__What the exercise asks__.
Select the lines of the records containing the word "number" and list them.

__Dataset entries__.
================

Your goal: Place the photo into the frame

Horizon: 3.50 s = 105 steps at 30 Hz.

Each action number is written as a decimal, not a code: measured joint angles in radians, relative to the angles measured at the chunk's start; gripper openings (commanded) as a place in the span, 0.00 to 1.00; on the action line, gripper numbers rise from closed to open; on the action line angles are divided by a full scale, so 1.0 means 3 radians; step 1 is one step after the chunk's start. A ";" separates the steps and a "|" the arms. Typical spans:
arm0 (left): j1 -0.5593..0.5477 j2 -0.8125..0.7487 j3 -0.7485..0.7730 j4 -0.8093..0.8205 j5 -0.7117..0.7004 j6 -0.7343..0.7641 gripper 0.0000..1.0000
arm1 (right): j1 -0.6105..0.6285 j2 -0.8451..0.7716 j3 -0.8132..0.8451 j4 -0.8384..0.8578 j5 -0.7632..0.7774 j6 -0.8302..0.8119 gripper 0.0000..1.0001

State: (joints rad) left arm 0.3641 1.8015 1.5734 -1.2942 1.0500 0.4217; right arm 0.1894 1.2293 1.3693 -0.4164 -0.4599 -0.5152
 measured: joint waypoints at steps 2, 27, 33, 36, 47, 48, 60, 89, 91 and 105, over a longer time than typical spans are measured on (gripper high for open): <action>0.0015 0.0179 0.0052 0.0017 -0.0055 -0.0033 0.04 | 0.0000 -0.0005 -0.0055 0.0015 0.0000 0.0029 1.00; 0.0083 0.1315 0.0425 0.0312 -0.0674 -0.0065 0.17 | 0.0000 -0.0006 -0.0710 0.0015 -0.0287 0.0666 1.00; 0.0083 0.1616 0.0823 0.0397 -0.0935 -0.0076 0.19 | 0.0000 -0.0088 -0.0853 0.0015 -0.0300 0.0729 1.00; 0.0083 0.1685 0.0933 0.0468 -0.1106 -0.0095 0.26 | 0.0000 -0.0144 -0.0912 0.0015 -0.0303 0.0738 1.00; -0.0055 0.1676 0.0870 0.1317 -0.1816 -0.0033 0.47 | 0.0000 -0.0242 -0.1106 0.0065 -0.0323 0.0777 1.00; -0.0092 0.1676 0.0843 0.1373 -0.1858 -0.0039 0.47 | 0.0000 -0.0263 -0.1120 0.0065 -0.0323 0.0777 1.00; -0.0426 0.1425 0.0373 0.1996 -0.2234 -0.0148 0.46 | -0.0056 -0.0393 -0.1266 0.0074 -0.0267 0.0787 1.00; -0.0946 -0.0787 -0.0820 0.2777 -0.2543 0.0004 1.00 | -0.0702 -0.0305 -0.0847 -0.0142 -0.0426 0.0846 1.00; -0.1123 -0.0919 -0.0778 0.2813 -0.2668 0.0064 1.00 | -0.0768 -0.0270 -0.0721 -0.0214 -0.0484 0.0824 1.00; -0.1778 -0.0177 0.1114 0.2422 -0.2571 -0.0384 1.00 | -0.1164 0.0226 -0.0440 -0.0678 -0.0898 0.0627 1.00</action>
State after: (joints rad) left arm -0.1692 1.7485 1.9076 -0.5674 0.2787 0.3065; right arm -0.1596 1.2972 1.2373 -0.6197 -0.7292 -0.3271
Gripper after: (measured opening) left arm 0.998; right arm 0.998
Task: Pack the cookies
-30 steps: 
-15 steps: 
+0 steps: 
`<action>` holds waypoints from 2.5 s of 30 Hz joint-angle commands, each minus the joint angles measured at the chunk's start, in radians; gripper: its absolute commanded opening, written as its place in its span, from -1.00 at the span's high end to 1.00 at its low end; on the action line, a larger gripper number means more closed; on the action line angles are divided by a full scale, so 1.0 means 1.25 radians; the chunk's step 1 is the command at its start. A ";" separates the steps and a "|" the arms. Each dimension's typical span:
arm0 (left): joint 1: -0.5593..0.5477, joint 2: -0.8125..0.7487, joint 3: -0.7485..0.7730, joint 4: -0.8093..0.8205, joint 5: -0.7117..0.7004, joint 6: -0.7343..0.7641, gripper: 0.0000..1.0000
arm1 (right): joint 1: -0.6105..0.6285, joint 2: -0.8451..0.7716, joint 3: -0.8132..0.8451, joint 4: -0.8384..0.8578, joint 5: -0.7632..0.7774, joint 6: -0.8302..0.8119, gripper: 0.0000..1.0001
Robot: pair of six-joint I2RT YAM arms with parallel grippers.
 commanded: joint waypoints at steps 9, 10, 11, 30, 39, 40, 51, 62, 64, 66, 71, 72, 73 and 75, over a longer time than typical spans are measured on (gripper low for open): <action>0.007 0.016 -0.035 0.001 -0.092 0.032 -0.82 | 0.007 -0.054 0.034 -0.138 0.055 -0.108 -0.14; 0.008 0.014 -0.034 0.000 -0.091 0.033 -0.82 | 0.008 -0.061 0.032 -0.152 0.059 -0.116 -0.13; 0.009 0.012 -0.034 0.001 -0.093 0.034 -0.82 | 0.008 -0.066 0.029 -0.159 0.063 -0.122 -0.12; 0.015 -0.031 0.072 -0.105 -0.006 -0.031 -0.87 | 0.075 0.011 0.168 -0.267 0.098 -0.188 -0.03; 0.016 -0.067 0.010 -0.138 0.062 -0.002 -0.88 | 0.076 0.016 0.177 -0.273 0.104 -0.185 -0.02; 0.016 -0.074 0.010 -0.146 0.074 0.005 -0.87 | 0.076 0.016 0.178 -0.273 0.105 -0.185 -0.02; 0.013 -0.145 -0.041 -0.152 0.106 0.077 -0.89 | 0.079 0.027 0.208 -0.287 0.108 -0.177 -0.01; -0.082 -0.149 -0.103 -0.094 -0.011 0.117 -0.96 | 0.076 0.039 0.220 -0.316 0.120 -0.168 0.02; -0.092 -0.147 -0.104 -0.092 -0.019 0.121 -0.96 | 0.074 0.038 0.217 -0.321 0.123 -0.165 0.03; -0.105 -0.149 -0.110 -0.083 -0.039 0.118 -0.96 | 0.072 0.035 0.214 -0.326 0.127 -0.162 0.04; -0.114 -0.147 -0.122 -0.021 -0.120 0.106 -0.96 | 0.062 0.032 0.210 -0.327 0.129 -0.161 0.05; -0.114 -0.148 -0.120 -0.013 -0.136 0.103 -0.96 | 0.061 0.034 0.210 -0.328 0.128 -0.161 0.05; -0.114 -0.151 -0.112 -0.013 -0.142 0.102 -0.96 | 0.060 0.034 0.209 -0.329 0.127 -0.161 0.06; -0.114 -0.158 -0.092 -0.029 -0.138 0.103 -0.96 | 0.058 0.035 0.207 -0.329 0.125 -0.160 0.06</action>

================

__Response__.
Each action number is written as a decimal, not a code: measured joint angles in radians, relative to the angles measured at the chunk's start; gripper openings (commanded) as a place in the span, 0.00 to 1.00; on the action line, gripper numbers rise from closed to open; on the action line angles are divided by a full scale, so 1.0 means 3 radians; step 1 is one step after the chunk's start. A ";" separates the steps and a "|" the arms. Typical spans:
`<action>` holds waypoints from 2.5 s of 30 Hz joint-angle commands, each minus the joint angles measured at the chunk's start, in radians; gripper: its absolute commanded opening, written as its place in its span, from -1.00 at the span's high end to 1.00 at its low end; on the action line, a larger gripper number means more closed; on the action line angles are divided by a full scale, so 1.0 means 1.25 radians; the chunk's step 1 is the command at its start. A ";" separates the steps and a "|" the arms. Each dimension's typical span:

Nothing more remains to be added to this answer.